Ma ecco la profondità della riflessione: «Ci sono frasi di Gesù che amiamo molto. Anche chi con Lui ha una frequentazione scarsa sa ripeterle senza alcun inciampo, mentre ce ne sono altre –e non poche- che preferiamo tenere in un cono d’ombra. Ci inquietano e noi non vogliamo essere inquietati, vogliamo essere rasserenati». Quando, nell’VIII Stazione, Gesù incontra le pie donne, dice loro di non piangere su di lui ma su se stesse e i loro figli. Malagrazia di Gesù nei confronti delle prefiche? Ricambia la loro compassione con una minacciosa profezia? Tamaro: «Ma la profondità del Suo sguardo sa sempre discernere tra ciò che sembra e ciò che è vero. Le lacrime della convenzione parlano di un dolore esterno, puramente scenografico. Si sfoga l’emotività, ci si sente meglio e poi tutto torna come prima». Alla meditazione segue la preghiera: «Signore Gesù, quante lacrime vuote inondano i nostri giorni! Basta guardare un qualsiasi programma televisivo per esserne travolti». No, le lacrime che veramente lavano sono quelle di «un cuore di plastica, un cuore di pietra che, all’improvviso, scopre di essere di carne (…). Prima non vedevo e ora vedo, per questo piango».

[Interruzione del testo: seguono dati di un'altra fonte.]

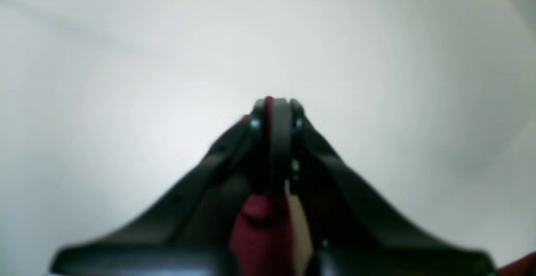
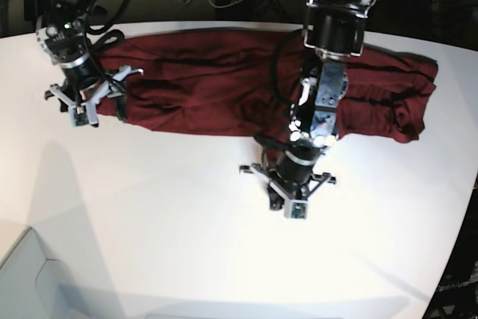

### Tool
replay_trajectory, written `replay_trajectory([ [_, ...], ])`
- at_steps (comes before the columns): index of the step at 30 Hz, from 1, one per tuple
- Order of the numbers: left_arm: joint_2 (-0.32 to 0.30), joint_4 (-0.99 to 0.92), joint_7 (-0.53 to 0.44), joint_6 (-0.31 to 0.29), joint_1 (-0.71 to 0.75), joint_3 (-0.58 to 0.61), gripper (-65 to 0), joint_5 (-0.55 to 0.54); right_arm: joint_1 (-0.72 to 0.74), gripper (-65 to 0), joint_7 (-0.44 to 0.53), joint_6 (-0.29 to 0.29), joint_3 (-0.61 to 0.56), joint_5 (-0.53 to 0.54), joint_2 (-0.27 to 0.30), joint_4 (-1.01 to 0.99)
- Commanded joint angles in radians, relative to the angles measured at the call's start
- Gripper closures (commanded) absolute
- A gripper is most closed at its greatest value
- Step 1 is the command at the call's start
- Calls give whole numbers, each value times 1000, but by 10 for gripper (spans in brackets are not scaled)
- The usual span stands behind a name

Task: Layout the t-shirt on the table in an organized manner, then fold the t-shirt properly
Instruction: 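Press the sleeve end flat onto the strip with the left gripper, then grasp both ends of the folded strip with both grippers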

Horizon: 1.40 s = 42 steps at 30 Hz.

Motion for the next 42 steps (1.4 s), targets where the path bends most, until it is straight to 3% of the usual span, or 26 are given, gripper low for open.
replay_trajectory([
  [1, -2, 67, -27, 1, 12, -20, -1, -3, 5, -352, 28, 5, 1, 17, 3, 16],
  [13, -3, 398, -27, -4, 259, -355, -1, -3, 7, -352, 28, 5, 0, 18, -18, 14],
  [23, -19, 450, -27, -11, 332, -585, -1, -4, -1, -352, 28, 5, -36, 18, -32, 14],
  [30, -46, 435, -27, -160, 365, -688, -1, -1, -1, -352, 28, 5, -36, 18, -32, 14],
  [42, -68, 303, -27, -252, 429, -789, -1, 4, -1, -352, 28, 5, -36, 18, -32, 14],
])
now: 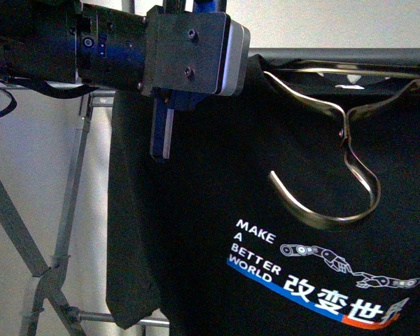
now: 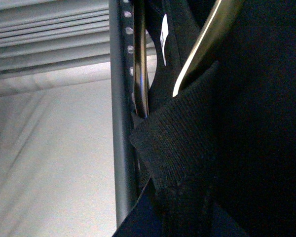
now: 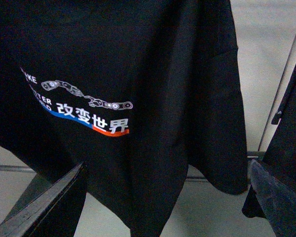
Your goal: Hang clothes on hanger
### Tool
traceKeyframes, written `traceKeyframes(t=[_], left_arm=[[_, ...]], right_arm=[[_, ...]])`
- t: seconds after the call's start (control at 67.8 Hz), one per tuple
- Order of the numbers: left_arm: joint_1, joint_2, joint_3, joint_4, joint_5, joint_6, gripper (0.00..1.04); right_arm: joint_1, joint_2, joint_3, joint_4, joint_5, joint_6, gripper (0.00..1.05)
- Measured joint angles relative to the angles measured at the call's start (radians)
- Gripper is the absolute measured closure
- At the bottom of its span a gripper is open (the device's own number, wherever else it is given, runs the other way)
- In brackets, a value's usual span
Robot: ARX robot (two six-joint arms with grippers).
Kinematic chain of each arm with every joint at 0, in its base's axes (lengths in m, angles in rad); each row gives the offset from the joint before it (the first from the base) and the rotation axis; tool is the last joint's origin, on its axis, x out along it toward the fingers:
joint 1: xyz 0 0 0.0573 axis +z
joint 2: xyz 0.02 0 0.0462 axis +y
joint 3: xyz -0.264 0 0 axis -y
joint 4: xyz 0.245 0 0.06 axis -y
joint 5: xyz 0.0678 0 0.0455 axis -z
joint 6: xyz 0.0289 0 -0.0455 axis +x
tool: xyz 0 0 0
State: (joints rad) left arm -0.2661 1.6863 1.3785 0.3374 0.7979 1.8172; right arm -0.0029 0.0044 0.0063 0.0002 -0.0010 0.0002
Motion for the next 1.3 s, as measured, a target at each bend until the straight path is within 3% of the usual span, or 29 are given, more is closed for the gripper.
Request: traceKeyframes(t=[0.074, 0.118, 0.177, 0.221, 0.28, 0.324, 0.383, 0.472, 0.575, 0.604, 0.678, 0.737, 0.84, 0.988, 1.297], left_arm=[[-0.004, 0.0, 0.0, 0.0, 0.003, 0.0, 1.0], [-0.004, 0.0, 0.0, 0.0, 0.005, 0.0, 1.0], [-0.003, 0.0, 0.0, 0.0, 0.003, 0.001, 1.0], [-0.003, 0.0, 0.0, 0.0, 0.003, 0.002, 1.0], [-0.006, 0.0, 0.0, 0.0, 0.006, 0.003, 1.0], [-0.005, 0.0, 0.0, 0.0, 0.006, 0.003, 1.0], [-0.003, 0.0, 0.0, 0.0, 0.006, 0.004, 1.0], [-0.002, 0.0, 0.0, 0.0, 0.005, 0.006, 1.0], [-0.003, 0.0, 0.0, 0.0, 0.005, 0.008, 1.0], [-0.005, 0.0, 0.0, 0.0, 0.006, 0.009, 1.0], [-0.006, 0.0, 0.0, 0.0, 0.006, 0.01, 1.0], [-0.006, 0.0, 0.0, 0.0, 0.006, 0.01, 1.0], [-0.004, 0.0, 0.0, 0.0, 0.004, 0.01, 1.0], [-0.003, 0.0, 0.0, 0.0, 0.004, 0.01, 1.0], [-0.003, 0.0, 0.0, 0.0, 0.002, 0.01, 1.0]], right_arm=[[-0.001, 0.001, 0.0, -0.001, -0.008, 0.001, 0.07], [-0.09, 0.07, 0.031, -0.043, -0.246, 0.017, 0.07], [-0.217, 0.188, 0.067, 0.012, -0.461, 0.034, 0.07], [-0.298, 0.259, 0.093, 0.068, -0.559, 0.05, 0.07], [-0.493, 0.444, 0.187, 0.227, -0.752, 0.077, 0.07], [-0.578, 0.567, 0.266, 0.337, -0.818, 0.061, 0.07], [-0.593, 0.644, 0.319, 0.414, -0.822, 0.024, 0.07], [-0.575, 0.768, 0.434, 0.462, -0.907, -0.103, 0.07], [-0.521, 0.855, 0.56, 0.333, -1.018, -0.311, 0.07], [-0.498, 0.885, 0.608, 0.266, -1.047, -0.428, 0.07], [-0.449, 0.95, 0.719, 0.084, -1.049, -0.658, 0.07], [-0.398, 1.017, 0.83, -0.068, -0.983, -0.869, 0.07], [-0.323, 1.103, 0.961, -0.155, -0.883, -1.089, 0.07], [-0.241, 1.179, 1.082, -0.183, -0.779, -1.196, 0.11], [-0.166, 1.292, 1.173, -0.173, -0.609, -1.258, 0.55]])
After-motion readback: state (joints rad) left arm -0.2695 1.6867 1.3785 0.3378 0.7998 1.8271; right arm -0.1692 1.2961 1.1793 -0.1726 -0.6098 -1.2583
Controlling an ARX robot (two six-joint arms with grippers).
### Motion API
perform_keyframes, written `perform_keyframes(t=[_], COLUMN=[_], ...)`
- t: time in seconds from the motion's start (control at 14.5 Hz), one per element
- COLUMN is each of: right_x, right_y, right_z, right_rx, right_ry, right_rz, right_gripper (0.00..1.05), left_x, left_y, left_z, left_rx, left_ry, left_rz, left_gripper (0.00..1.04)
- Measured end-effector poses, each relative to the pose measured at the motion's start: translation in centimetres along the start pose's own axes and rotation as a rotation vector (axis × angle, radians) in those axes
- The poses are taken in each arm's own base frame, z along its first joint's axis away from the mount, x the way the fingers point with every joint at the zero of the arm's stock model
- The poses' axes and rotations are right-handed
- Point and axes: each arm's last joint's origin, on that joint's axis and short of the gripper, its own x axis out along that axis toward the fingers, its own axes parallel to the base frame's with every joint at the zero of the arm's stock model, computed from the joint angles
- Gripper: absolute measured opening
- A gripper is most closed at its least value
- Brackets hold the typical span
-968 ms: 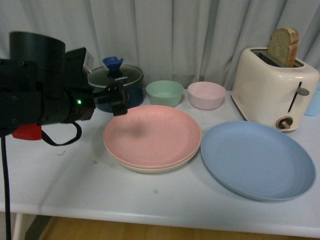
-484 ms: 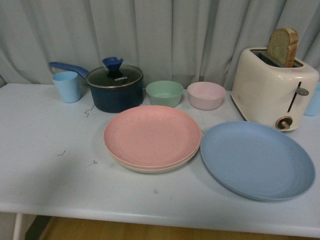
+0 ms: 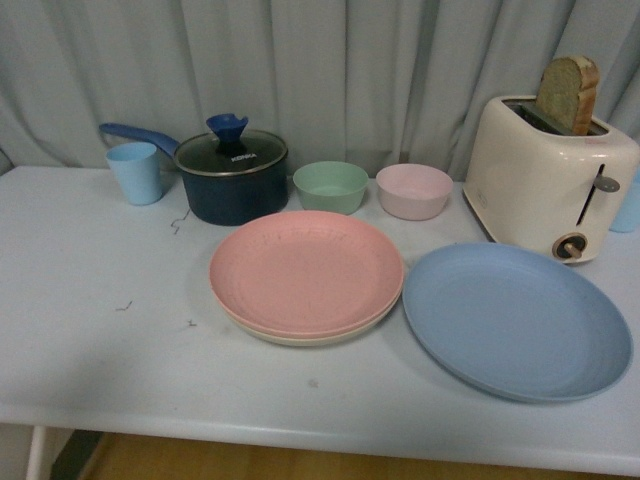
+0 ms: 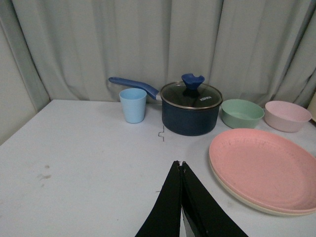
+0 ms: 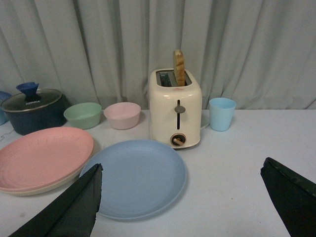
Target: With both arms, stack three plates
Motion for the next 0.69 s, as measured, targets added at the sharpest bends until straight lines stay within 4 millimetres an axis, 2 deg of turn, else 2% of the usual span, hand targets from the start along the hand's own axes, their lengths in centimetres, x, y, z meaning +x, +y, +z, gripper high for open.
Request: perform_keyframes(t=[0.28,0.69], right_x=[0.0,0.0], right_y=[0.0,0.0], right_z=[0.0,0.0], right_rx=[0.000,0.000], right_ry=[0.000,0.000], right_rz=[0.000,0.000], right_gripper=[0.98,0.98], left_x=[-1.7,-3.0], left_y=[0.0,0.0], left_z=[0.1,0.5], left_rx=[0.000,0.000], left_ry=[-0.007,-0.020], left_rz=[-0.001,-0.001], left_gripper=[0.02,0.02])
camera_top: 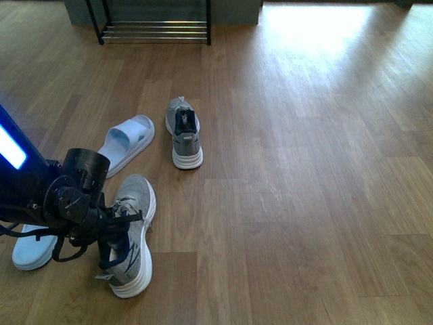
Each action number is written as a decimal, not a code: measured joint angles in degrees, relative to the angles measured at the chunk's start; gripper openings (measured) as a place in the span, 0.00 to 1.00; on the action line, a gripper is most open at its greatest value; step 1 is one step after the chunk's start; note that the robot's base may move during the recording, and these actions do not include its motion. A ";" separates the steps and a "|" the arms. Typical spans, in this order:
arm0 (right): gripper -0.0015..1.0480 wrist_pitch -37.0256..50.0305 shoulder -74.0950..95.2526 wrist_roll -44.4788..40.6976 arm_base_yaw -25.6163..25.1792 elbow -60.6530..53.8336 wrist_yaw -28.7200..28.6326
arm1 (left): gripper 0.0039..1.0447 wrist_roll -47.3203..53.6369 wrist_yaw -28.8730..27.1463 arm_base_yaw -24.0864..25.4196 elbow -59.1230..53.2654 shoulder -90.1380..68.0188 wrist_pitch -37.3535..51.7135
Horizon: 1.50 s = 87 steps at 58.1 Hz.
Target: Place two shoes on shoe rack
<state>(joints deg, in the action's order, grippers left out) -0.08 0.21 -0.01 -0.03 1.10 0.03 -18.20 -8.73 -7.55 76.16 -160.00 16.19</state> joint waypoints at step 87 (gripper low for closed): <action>0.91 0.00 0.00 0.00 0.00 0.00 0.00 | 0.01 -7.48 -39.43 -22.40 -51.12 97.50 -20.22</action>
<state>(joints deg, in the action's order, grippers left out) -0.08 0.21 -0.01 -0.03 1.10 0.03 -25.67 -48.16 -29.95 25.04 -62.50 -4.03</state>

La stazione in cui Gesù è spogliato delle sue vesti genera questa preghiera: «Quando penso alla Tua nudità mi ricordo che l’ottanta per cento delle persecuzioni religiose nel mondo, ora, riguarda i cristiani. È sempre la Tua parola a suscitare l’odio di chi ama le tenebre (…). Donaci la nudità dell’innocenza, il coraggio di andare sempre incontro al male cantando». Il terremoto che segue la morte di Gesù: «I terremoti conducono a noi la forza dell’annientamento. Ciò che abbiamo costruito, in pochi istanti crolla, scompare, ritorna indistinto (…). Credevamo di avere il mondo in pugno e invece è il mondo a tenerci in pugno». Il grido di Gesù, «Dio mio, perché mi hai abbandonato?»: invece di «fare scandalo, queste Sue parole ci confortano», perché indicano che Dio sa bene che cosa spesso patiamo.
La scrittrice va oltre, e in un’altra stazione fa sue le parole di rammarico che Benedetto XVI pronunciò, a proposito della Chiesa, in una storica Via Crucis: «Signore Gesù, la Chiesa in cui il Tuo spirito continua a vivere è una barca su cui nessuno vuole più salire». Ma è interessante che, tra le cause elencate, ci siano la «troppa incapacità di parlare alla disperata solitudine dell’uomo contemporaneo» e, significativamente, la «troppa banale liturgica bruttezza». Alla prima sembra stia egregiamente ovviando la strategia comunicativa di papa Francesco, fatta, appunto, più di gesti che di parole. Per la seconda, temo che dovremo pazientare ancora un bel pezzo, anche se gli spiriti più sensibili (come la Tamaro, ma pure, a suo tempo, Agatha Christie) scalpitano insofferenti. Ma qui rischio di usare troppe parole, laddove al grande scrittore, come sappiamo, basta una laconica frase: un sasso nello stagno, e i cerchi vanno fin dove trovano orecchi per intendere.
-Susanna Tamaro, Meditazioni sulla Passione, con Nota dell’arcivescovo di Trieste, Giampaolo Crepaldi. Bompiani, pp. 93.